Exactly retype the lines of the material from its first line to the line with "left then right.", including both.

> _Supplied information_:
================

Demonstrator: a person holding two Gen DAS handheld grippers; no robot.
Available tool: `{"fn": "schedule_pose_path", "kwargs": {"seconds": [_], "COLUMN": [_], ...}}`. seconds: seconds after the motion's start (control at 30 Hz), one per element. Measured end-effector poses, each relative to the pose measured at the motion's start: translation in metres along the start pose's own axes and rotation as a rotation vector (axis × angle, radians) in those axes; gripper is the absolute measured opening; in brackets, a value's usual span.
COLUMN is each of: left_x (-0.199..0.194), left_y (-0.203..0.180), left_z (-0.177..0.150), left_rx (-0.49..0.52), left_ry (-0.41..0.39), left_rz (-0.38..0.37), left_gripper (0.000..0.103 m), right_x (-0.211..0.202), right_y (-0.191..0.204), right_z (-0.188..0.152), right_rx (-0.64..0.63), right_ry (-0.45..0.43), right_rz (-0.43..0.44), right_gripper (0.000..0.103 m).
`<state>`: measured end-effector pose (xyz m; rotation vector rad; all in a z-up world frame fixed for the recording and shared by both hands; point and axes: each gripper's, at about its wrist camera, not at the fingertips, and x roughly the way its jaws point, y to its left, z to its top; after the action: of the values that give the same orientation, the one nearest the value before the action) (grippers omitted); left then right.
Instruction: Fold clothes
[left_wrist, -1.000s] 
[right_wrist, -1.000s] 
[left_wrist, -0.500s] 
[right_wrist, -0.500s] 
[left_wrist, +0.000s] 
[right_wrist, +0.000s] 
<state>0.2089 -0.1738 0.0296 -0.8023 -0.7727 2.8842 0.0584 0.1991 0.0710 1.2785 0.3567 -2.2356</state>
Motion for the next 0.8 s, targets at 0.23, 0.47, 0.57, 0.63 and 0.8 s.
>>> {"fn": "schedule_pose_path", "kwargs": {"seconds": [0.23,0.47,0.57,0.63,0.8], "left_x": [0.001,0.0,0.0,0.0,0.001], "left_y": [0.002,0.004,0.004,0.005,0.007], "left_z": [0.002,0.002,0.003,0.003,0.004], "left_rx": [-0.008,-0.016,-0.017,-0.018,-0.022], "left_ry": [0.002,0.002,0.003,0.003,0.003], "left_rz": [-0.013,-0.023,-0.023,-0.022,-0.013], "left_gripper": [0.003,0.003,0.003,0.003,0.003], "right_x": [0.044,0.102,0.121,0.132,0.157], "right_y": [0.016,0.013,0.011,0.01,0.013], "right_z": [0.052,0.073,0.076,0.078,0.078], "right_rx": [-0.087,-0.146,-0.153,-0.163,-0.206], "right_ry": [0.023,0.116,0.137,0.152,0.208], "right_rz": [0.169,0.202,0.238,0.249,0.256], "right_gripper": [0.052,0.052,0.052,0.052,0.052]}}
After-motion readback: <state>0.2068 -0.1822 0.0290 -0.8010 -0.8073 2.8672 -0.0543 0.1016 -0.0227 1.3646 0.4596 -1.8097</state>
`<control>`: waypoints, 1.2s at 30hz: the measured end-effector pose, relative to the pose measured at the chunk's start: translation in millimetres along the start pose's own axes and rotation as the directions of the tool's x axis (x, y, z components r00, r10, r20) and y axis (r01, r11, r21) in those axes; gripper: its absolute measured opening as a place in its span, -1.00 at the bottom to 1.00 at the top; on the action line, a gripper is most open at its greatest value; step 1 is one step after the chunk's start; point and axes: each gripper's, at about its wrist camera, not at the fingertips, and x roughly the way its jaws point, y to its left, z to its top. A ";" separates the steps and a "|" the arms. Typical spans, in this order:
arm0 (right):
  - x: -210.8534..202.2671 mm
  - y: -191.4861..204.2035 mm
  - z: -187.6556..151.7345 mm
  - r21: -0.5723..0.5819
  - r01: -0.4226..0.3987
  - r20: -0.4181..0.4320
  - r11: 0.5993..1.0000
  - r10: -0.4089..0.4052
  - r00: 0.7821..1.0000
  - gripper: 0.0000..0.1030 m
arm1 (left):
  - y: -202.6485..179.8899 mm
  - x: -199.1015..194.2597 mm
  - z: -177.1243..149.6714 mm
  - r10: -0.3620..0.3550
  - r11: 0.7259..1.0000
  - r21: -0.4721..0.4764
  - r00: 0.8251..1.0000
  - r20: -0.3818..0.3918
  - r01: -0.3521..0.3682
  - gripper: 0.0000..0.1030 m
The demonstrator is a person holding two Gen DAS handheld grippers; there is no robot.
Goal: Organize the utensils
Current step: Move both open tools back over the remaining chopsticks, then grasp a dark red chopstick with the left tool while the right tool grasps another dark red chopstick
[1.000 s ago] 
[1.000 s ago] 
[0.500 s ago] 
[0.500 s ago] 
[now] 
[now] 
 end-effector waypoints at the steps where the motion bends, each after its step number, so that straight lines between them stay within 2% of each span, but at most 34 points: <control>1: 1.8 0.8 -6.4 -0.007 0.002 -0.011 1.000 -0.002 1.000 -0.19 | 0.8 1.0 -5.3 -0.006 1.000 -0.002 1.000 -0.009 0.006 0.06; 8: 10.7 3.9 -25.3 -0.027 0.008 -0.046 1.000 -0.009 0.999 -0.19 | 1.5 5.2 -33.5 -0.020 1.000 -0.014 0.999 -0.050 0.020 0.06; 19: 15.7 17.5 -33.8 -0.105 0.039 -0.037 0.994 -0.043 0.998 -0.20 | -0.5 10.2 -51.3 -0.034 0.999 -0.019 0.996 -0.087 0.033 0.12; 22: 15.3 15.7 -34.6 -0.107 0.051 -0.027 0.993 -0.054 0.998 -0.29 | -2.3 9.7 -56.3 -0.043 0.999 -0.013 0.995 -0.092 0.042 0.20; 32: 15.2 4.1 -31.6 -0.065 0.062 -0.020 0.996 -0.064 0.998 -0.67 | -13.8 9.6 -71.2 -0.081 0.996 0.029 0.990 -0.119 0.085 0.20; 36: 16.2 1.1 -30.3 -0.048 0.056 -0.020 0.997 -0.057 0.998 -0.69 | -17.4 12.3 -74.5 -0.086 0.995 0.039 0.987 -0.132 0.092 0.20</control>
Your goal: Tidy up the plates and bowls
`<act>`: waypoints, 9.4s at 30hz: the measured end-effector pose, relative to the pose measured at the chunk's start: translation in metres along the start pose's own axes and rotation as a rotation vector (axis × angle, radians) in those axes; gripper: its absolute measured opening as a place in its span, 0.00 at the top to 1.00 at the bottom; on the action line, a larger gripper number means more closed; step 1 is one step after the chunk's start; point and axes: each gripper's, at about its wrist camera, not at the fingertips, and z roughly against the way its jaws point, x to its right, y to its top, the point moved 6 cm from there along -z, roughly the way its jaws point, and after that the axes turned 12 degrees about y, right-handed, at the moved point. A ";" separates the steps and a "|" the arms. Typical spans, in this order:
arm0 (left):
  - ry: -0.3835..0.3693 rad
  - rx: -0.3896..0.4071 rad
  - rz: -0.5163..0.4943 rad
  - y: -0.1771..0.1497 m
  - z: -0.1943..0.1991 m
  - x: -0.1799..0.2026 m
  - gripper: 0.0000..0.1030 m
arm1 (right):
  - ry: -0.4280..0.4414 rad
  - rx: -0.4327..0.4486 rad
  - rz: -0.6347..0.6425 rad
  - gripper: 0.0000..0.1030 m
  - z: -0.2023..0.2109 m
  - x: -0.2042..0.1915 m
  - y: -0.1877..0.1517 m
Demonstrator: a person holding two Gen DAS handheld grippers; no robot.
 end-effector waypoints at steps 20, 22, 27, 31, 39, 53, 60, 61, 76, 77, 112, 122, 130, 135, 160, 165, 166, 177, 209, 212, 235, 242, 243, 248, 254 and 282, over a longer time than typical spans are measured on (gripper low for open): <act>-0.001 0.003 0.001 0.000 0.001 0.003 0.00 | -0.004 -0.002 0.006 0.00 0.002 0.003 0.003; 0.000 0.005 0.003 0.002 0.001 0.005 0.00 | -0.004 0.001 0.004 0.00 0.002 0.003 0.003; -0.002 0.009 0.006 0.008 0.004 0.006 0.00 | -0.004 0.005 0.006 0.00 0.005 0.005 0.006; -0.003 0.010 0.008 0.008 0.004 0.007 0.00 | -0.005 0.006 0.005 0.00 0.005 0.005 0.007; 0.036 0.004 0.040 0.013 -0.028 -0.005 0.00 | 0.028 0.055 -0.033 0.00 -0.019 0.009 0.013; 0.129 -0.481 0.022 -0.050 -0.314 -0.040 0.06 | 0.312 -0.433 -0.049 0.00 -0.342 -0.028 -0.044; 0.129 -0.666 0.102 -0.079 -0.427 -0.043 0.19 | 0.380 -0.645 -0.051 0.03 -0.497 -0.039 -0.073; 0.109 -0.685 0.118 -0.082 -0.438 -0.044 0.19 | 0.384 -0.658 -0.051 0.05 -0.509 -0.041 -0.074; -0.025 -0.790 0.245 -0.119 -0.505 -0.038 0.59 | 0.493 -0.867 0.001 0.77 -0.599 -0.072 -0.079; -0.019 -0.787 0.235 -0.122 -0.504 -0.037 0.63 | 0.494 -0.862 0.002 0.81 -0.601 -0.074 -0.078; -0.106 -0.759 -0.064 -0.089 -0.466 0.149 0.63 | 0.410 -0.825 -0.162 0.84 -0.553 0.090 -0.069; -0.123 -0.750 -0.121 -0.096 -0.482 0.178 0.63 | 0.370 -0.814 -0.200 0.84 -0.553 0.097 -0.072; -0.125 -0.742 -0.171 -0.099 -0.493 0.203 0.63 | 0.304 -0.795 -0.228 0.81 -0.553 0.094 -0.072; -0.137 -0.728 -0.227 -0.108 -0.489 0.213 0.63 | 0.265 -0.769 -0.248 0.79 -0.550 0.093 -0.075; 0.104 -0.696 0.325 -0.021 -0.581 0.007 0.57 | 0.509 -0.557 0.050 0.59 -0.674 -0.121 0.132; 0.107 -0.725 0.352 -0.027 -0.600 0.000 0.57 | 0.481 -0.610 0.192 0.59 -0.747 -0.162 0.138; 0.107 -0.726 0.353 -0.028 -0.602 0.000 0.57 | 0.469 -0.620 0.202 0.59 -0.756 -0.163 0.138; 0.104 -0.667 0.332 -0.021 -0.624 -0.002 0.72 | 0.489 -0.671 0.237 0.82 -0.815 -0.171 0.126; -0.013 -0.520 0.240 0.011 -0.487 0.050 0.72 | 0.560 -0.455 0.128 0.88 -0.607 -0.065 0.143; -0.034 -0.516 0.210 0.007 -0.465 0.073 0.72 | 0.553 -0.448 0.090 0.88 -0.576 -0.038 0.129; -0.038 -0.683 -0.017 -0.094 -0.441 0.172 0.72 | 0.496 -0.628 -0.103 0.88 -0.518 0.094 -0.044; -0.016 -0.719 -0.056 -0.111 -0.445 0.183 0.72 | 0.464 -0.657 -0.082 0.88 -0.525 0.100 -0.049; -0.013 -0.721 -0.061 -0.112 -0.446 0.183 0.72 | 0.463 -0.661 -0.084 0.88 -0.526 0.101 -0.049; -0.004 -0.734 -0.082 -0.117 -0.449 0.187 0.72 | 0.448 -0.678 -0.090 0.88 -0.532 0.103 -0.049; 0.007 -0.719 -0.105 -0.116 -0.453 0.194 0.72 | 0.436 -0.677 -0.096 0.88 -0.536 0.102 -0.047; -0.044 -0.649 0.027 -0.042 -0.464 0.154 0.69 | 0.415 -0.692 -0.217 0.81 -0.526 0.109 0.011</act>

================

> _Task solution_:
Demonstrator: a person holding two Gen DAS handheld grippers; no robot.
Available tool: `{"fn": "schedule_pose_path", "kwargs": {"seconds": [_], "COLUMN": [_], ...}}`. seconds: seconds after the motion's start (control at 30 Hz), one per element. Measured end-effector poses, each relative to the pose measured at the motion's start: translation in metres along the start pose's own axes and rotation as a rotation vector (axis × angle, radians) in those axes; gripper is the absolute measured opening; in brackets, a value's usual span.
COLUMN is each of: left_x (-0.199..0.194), left_y (-0.203..0.180), left_z (-0.177..0.150), left_rx (-0.49..0.52), left_ry (-0.41..0.39), left_rz (-0.38..0.37), left_gripper (0.000..0.103 m), right_x (-0.211..0.202), right_y (-0.191..0.204), right_z (-0.188..0.152), right_rx (-0.64..0.63), right_ry (-0.45..0.43), right_rz (-0.43..0.44), right_gripper (0.000..0.103 m).
`<state>`: measured end-effector pose (xyz m; rotation vector rad; all in a z-up world frame fixed for the recording and shared by both hands; point and axes: each gripper's, at about its wrist camera, not at the fingertips, and x roughly the way its jaws point, y to its left, z to its top; after the action: of the values that give the same orientation, the one nearest the value before the action) (grippers omitted); left then right.

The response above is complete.